# 8. Web Scraping


## What is Web Scraping?

The dictionary meaning of word ‘Scrapping’ implies getting something from the web. Here two questions arise: What we can get from the web and How to get that.

The answer to the first question is ‘data’. Data is indispensable for any programmer and the basic requirement of every programming project is the large amount of useful data.

The answer to the second question is a bit tricky, because there are lots of ways to get data. In general, we may get data from a database or data file and other sources. But what if we need large amount of data that is available online? One way to get such kind of data is to manually search (clicking away in a web browser) and save (copy-pasting into a spreadsheet or file) the required data. This method is quite tedious and time consuming. Another way to get such data is using web scraping.

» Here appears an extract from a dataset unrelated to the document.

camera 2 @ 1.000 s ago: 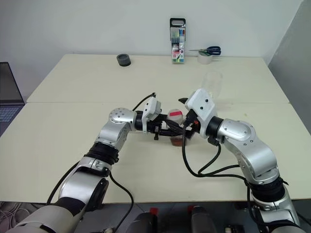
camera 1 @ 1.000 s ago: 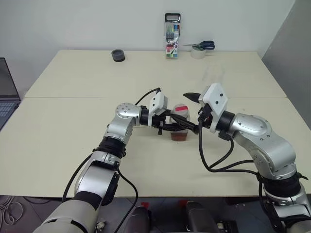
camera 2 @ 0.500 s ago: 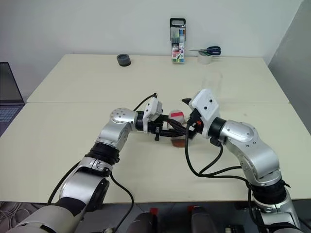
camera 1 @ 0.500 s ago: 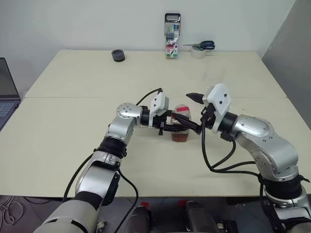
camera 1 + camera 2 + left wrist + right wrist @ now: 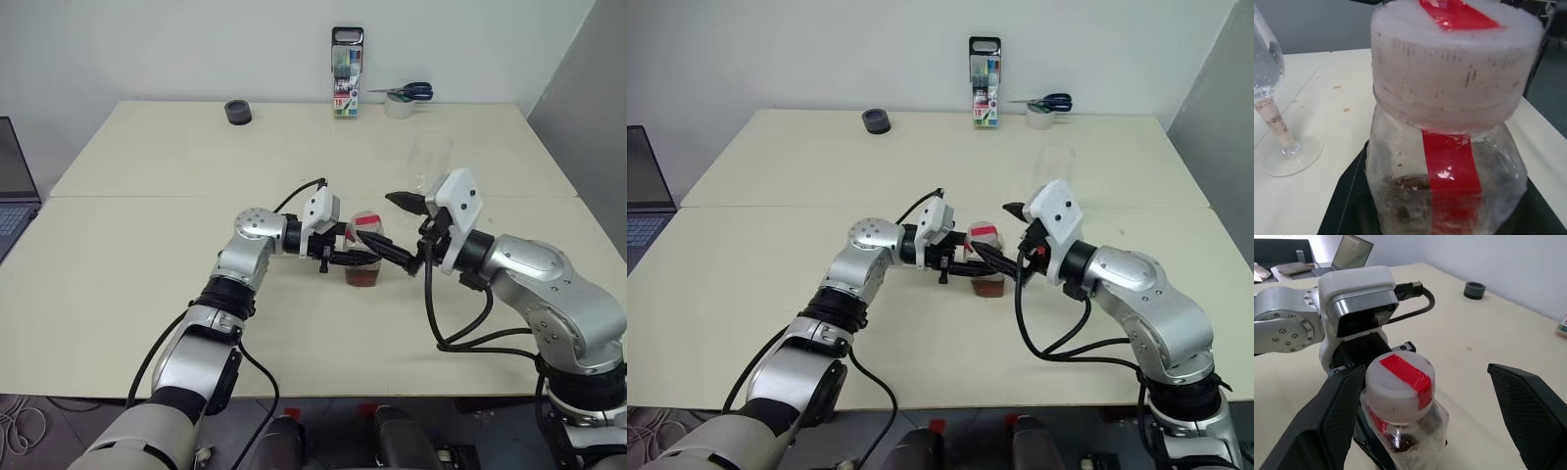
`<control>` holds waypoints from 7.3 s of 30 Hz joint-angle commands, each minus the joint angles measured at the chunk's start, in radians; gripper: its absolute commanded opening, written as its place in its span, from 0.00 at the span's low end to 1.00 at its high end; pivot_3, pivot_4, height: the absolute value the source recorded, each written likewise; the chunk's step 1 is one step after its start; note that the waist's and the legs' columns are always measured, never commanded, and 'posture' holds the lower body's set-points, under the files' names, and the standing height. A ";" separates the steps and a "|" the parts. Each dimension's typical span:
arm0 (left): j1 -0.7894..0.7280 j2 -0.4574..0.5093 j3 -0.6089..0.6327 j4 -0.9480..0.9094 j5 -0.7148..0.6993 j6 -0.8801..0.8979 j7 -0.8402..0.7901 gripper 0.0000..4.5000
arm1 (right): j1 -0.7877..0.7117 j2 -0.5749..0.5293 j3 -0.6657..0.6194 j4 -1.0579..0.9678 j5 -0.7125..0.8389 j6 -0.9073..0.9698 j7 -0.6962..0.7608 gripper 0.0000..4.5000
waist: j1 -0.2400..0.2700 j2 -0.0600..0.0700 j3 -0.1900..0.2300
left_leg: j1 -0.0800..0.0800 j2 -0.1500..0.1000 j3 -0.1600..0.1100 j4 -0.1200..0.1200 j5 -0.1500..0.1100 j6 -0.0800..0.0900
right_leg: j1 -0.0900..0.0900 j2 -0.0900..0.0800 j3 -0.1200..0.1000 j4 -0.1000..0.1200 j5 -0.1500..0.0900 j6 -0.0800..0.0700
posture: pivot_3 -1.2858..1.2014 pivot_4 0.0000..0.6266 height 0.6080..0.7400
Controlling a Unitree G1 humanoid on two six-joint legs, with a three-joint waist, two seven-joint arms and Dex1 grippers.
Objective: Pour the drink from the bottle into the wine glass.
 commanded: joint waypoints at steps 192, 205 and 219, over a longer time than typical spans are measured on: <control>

Web scraping, also called web data mining or web harvesting, is the process of constructing an agent which can extract, parse, download and organize useful information from the web automatically. In other words, we can say that instead of manually saving the data from websites, the web scraping software will automatically load and extract data from multiple websites as per our requirement.

## Beautiful Soup

Beautiful Soup is a Python library for getting data out of HTML, XML, and other markup languages. Say you’ve found some webpages that display data relevant to your research, such as date or address information, but that do not provide any way of downloading the data directly. Beautiful Soup helps you pull particular content from a webpage, remove the HTML markup, and save the information. It is a tool for web scraping that helps you clean up and parse the documents you have pulled down from the web.

In [1]:
from bs4 import BeautifulSoup
import requests
import random
def get_imd_movies(url):
    page = requests.get(url)
    soup = BeautifulSoup(page.text, 'html.parser')
    movies = soup.find_all("td", class_="titleColumn")
    random.shuffle(movies)
    return movies
def get_imd_summary(url):
    movie_page = requests.get(url)
    soup = BeautifulSoup(movie_page.text, 'html.parser')
    return soup.find("div", class_="summary_text").contents[0].strip()

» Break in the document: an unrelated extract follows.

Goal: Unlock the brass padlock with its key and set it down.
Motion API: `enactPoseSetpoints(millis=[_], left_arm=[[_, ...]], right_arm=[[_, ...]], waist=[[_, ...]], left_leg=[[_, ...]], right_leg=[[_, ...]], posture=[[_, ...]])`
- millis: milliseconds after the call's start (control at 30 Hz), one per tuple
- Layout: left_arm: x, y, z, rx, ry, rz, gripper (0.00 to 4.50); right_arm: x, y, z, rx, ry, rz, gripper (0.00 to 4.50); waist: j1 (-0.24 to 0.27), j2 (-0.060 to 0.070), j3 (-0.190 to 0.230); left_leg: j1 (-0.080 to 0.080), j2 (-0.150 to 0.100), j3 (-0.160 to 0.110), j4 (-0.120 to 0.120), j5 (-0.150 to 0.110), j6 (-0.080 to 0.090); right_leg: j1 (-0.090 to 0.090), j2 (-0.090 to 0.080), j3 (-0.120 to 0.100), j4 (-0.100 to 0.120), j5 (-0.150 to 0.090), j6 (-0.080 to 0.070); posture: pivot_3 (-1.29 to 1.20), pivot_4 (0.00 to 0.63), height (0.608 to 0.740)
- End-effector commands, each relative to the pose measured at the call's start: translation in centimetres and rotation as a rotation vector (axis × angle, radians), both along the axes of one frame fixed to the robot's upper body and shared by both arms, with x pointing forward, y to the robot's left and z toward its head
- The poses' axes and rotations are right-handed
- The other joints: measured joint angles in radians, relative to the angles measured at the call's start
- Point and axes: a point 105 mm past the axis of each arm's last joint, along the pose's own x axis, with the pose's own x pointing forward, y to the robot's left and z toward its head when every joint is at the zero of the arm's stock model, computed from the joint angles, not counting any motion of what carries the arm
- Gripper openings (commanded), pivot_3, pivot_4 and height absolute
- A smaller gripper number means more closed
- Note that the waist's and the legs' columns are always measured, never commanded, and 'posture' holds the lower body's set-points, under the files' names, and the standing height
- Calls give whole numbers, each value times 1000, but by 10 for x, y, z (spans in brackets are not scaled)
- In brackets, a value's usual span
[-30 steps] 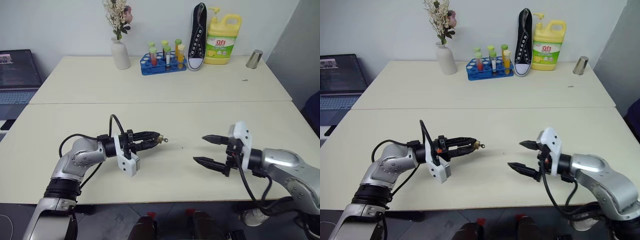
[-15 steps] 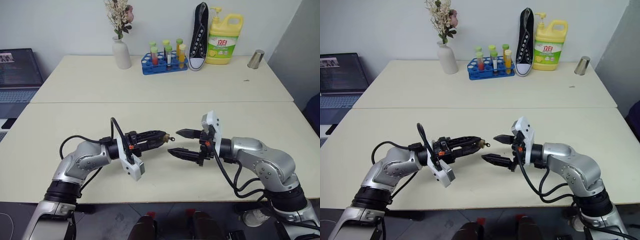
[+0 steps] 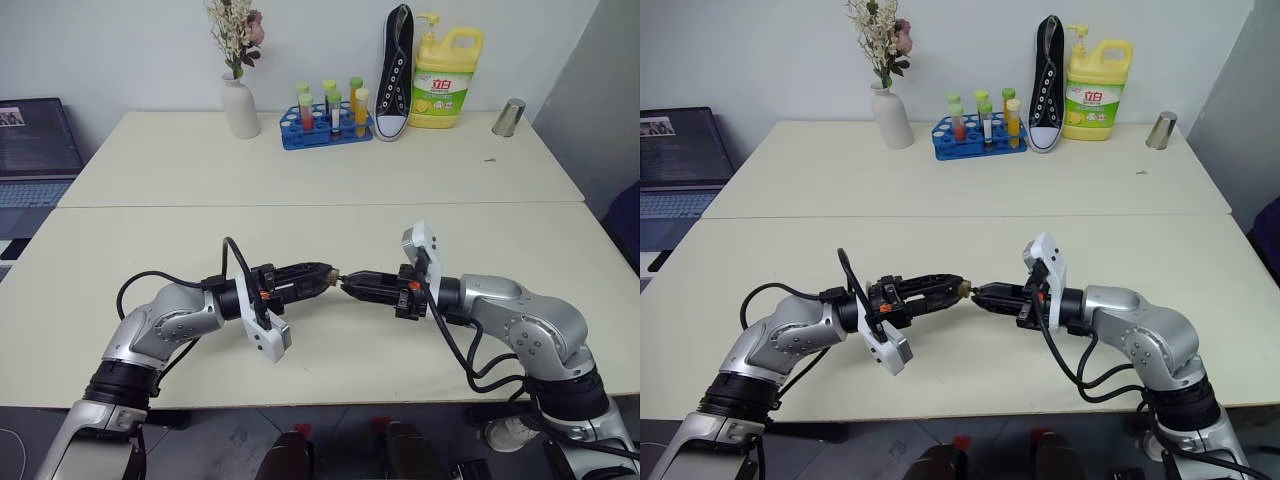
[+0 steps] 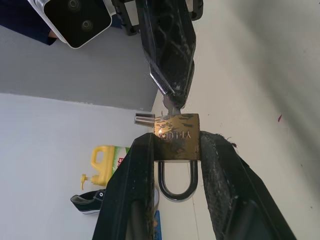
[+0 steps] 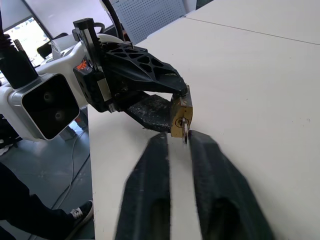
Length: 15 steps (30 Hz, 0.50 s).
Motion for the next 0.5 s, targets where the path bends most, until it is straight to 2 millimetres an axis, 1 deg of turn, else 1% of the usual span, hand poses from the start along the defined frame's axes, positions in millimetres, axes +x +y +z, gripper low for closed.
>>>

def get_imd_movie_info(movie):
    movie_title = movie.a.contents[0]
    movie_year = movie.span.contents[0]
    movie_url = 'http://www.imdb.com' + movie.a['href']
    return movie_title, movie_year, movie_url

def imd_movie_picker():
    ctr=0
    print("--------------------------------------------")
    for movie in get_imd_movies('http://www.imdb.com/chart/top'):
        movie_title, movie_year, movie_url = get_imd_movie_info(movie)
        movie_summary = get_imd_summary(movie_url)
        print(movie_title, movie_year)
        print(movie_summary)
        print("--------------------------------------------")
        ctr=ctr+1
        if (ctr==10):
          break;   
if __name__ == '__main__':
    imd_movie_picker()


--------------------------------------------
The Help (2011)
An aspiring author during the civil rights movement of the 1960s decides to write a book detailing the African American maids' point of view on the white families for which they work, and the hardships they go through on a daily basis.
--------------------------------------------
Green Book (2018)
A working-class Italian-American bouncer becomes the driver of an African-American classical pianist on a tour of venues through the 1960s American South.
--------------------------------------------
Double Indemnity (1944)
An insurance representative lets himself be talked by a seductive housewife into a murder/insurance fraud scheme that arouses the suspicion of an insurance investigator.
--------------------------------------------
La haine (1995)
24 hours in the lives of three young men in the French suburbs the day after a violent riot.
--------------------------------------------
Reservoir Dogs (1992)
When a simple jewelry hei

## Scrapy 

Scrapy is an application framework for crawling web sites and extracting structured data which can be used for a wide range of useful applications, like data mining, information processing or historical archival.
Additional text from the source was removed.